Work request: When you reach the line with "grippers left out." in the data below, begin printing lines exactly, and stop once the line with "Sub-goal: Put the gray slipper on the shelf" has been printed.

[Saved entries]
------------------------------------------------------------

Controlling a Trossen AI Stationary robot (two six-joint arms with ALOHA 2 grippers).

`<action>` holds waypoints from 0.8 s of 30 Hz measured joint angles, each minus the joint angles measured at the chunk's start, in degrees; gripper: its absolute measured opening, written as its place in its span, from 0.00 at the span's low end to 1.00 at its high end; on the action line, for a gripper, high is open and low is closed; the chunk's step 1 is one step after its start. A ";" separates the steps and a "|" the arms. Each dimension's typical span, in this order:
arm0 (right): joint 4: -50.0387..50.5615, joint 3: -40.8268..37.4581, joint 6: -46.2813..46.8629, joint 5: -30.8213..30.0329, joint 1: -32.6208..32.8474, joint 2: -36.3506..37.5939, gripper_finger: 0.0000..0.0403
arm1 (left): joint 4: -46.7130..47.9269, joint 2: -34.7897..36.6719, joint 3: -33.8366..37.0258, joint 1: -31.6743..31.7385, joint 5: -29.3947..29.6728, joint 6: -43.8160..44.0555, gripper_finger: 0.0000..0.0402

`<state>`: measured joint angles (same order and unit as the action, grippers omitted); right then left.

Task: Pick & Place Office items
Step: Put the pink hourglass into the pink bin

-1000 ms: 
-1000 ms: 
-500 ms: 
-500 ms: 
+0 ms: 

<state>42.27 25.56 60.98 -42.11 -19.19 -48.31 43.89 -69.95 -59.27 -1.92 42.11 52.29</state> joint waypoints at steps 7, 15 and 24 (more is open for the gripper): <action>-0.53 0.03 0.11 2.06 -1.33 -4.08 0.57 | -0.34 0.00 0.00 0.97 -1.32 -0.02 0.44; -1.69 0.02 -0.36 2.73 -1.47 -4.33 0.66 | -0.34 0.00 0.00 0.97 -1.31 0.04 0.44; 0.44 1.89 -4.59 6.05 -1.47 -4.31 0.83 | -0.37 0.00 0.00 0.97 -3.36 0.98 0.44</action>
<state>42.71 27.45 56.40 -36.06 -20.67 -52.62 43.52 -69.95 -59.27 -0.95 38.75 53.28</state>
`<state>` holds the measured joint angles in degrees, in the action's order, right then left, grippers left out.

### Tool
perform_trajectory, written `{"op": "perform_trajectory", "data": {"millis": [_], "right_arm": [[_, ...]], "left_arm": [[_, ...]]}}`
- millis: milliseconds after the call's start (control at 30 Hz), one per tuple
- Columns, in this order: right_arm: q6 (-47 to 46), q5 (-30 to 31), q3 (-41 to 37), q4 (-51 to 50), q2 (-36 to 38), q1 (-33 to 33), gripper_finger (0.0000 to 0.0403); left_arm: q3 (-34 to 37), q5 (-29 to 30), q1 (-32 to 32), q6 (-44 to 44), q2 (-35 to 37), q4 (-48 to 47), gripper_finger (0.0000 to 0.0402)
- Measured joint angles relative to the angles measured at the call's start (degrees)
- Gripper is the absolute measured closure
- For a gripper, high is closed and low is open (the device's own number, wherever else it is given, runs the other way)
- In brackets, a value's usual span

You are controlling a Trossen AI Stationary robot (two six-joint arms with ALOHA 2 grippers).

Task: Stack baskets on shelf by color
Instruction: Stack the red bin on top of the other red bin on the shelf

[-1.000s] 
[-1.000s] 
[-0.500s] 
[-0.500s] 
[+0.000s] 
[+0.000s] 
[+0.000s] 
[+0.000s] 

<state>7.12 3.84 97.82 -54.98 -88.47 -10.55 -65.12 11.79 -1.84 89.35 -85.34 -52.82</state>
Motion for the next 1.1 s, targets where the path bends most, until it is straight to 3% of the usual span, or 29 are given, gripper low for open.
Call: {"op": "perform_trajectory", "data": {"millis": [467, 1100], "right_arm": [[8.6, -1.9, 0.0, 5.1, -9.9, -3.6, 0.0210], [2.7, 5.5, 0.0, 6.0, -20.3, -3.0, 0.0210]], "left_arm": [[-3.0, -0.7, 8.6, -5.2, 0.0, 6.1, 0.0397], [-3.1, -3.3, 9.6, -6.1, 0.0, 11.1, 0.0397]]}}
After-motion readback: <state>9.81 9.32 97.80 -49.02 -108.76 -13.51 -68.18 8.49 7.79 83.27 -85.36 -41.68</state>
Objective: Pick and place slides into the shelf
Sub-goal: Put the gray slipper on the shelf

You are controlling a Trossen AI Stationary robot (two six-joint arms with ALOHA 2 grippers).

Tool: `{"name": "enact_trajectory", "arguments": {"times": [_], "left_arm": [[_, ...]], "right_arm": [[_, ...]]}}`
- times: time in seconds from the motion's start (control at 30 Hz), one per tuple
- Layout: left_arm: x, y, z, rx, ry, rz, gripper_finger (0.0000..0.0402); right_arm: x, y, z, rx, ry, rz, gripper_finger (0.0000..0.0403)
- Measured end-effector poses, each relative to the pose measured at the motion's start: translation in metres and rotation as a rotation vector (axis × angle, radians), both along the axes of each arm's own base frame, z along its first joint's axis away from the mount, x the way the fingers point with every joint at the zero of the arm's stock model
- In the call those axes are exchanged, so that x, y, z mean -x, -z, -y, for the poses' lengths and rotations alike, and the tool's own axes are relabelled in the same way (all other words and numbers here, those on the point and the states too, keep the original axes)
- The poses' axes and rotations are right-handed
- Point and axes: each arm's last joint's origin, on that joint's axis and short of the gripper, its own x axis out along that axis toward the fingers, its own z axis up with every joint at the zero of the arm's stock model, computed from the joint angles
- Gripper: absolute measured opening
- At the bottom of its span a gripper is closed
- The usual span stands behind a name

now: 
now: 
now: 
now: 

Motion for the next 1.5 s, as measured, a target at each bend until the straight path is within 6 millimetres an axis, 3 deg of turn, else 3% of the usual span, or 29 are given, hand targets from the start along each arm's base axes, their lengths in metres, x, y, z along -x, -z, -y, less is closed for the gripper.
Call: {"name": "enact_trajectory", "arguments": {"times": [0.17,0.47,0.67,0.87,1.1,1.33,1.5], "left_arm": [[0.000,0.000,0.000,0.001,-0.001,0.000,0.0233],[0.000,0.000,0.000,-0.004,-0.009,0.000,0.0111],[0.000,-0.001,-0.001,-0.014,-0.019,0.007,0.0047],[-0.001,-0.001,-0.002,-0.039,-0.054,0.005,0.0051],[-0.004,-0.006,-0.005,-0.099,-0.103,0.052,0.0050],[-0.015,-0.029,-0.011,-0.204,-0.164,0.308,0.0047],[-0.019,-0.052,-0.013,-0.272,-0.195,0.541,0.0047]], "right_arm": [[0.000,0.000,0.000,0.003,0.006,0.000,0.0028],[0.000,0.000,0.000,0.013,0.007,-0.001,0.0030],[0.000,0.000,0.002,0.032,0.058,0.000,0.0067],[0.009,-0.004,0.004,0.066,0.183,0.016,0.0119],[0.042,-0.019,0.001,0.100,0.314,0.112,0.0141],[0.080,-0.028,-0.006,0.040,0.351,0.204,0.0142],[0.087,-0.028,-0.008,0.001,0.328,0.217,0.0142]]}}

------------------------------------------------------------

Solution:
`<state>` holds the measured joint angles in degrees, in the action's order, right then left, grippers left out.

### Tool
perform_trajectory, written `{"op": "perform_trajectory", "data": {"millis": [_], "right_arm": [[_, ...]], "left_arm": [[_, ...]]}}`
- millis: milliseconds after the call's start (control at 30 Hz), one per tuple
- Columns, in this order: right_arm: q6 (-47 to 46), q5 (-30 to 31), q3 (-41 to 37), q4 (-51 to 50), q2 (-36 to 38), q1 (-33 to 33), gripper_finger (0.0000 to 0.0403); left_arm: q3 (-34 to 37), q5 (-29 to 30), q1 (-32 to 32), q6 (-44 to 44), q2 (-35 to 37), q4 (-48 to 47), gripper_finger (0.0000 to 0.0402)
- Measured joint angles relative to the angles measured at the call's start (degrees)
- Gripper is the absolute measured closure
- For a gripper, high is closed and low is open (the device's own number, wherever else it is given, runs the other way)
- In brackets, a value's usual span

You are controlling a Trossen AI Stationary robot (two six-joint arms with ALOHA 2 grippers).

Task: Stack baskets on shelf by color
Instruction: Stack the red bin on top of the other red bin on the shelf

[-1.000s] 
[-1.000s] 
[-0.500s] 
[-0.500s] 
[+0.000s] 
[+0.000s] 
[+0.000s] 
[+0.000s] 

<state>7.12 3.84 97.82 -54.98 -88.47 -10.55 -65.12 11.79 -1.84 89.35 -85.34 -52.82</state>
Motion for the next 1.1 s, targets where the path bends most, until it is straight to 3% of the usual span, or 29 are given, gripper low for open.
Call: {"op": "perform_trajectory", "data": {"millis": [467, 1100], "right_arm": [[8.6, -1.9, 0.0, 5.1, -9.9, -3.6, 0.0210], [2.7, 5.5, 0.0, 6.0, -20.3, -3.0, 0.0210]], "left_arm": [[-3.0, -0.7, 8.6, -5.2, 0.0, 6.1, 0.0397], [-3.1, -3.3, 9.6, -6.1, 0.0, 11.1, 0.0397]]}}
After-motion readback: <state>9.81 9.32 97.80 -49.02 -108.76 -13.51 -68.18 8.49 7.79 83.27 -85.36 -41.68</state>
Objective: Pick and place slides into the shelf
Sub-goal: Put the gray slipper on the shelf

Nothing else remains for the exercise.